Contents

Speaker Vector HuggingFace

Contents

Speaker Vector HuggingFace#

This tutorial is available as an IPython notebook at malaya-speech/example/speaker-vector-huggingface.

This module is language independent, so it save to use on different languages. Pretrained models trained on multilanguages.

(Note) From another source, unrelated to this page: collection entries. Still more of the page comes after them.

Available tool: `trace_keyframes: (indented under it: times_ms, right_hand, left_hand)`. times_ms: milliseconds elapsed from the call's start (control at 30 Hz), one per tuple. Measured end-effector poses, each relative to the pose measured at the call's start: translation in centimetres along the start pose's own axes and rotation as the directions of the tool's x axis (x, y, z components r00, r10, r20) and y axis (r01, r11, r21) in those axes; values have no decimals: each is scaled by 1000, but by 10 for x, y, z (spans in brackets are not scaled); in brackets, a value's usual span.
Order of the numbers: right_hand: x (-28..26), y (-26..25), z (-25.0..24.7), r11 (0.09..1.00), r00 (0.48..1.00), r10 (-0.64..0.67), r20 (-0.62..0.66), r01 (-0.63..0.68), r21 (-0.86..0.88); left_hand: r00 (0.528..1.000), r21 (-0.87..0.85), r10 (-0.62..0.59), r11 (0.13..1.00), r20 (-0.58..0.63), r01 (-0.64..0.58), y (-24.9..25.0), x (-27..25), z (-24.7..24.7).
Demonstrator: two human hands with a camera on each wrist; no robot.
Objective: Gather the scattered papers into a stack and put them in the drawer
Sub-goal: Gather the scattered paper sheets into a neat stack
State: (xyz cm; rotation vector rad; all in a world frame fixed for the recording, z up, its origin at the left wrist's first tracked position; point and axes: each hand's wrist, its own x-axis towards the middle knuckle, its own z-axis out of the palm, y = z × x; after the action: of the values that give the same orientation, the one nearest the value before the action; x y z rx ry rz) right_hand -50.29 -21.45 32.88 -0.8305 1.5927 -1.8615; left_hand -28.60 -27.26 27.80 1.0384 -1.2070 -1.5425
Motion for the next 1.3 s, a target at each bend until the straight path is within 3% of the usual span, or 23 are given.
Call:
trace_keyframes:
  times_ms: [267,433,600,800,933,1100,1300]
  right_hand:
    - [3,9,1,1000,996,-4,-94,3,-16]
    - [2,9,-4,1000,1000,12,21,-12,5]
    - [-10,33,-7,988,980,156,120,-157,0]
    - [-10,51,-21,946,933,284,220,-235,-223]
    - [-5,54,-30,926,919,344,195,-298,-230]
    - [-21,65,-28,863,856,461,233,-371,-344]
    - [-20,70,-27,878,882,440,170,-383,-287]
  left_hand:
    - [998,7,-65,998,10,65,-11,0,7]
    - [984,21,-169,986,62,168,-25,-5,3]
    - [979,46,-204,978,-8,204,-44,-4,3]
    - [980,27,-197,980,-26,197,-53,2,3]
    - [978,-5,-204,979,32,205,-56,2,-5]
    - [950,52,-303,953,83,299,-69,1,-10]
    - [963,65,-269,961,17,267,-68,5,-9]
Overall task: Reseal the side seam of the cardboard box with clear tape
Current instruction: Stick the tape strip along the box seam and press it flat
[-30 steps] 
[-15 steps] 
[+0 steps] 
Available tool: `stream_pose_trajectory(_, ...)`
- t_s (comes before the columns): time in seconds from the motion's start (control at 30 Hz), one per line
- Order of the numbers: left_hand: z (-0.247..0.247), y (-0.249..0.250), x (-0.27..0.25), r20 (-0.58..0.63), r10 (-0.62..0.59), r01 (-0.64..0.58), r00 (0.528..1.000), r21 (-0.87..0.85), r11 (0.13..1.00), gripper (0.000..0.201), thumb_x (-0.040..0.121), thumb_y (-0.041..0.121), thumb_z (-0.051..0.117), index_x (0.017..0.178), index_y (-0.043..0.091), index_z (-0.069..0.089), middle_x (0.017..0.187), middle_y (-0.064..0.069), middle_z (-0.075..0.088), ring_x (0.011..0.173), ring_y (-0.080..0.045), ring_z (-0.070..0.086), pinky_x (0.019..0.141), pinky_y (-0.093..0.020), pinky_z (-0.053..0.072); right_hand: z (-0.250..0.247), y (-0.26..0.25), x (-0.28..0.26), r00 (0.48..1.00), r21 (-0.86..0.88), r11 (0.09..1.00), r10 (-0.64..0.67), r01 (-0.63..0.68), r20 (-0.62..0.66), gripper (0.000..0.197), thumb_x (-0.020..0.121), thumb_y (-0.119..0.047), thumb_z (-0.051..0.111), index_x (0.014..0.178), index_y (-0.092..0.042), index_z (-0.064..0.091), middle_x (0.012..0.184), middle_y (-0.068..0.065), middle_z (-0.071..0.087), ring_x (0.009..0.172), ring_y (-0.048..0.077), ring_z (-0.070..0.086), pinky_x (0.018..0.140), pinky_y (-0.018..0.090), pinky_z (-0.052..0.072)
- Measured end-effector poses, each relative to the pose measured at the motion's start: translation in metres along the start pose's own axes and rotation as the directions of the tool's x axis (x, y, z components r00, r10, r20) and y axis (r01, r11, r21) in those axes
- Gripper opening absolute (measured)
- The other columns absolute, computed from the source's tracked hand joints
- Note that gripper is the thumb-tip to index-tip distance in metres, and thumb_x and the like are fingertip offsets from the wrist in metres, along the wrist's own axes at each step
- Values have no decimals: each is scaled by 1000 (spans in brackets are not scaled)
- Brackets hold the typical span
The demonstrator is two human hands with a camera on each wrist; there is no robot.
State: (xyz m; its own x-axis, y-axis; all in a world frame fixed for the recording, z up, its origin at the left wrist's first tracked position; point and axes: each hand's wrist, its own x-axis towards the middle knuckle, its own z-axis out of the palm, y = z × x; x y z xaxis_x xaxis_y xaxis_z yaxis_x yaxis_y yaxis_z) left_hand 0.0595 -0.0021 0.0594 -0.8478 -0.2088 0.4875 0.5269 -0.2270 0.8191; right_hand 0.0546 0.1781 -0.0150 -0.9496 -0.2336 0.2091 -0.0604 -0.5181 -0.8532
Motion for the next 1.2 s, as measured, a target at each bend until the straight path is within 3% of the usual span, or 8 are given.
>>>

This is an application of malaya-speech Pipeline, read more about malaya-speech Pipeline at malaya-speech/example/pipeline.

[1]:

import os

os.environ['CUDA_VISIBLE_DEVICES'] = ''

[2]:

from malaya_speech import Pipeline
import malaya_speech
import numpy as np

`pyaudio` is not available, `malaya_speech.streaming.pyaudio_vad.stream` is not able to use.

[3]:

import logging

logging.basicConfig(level=logging.INFO)

List available HuggingFace model#

[4]:

malaya_speech.speaker_vector.available_huggingface()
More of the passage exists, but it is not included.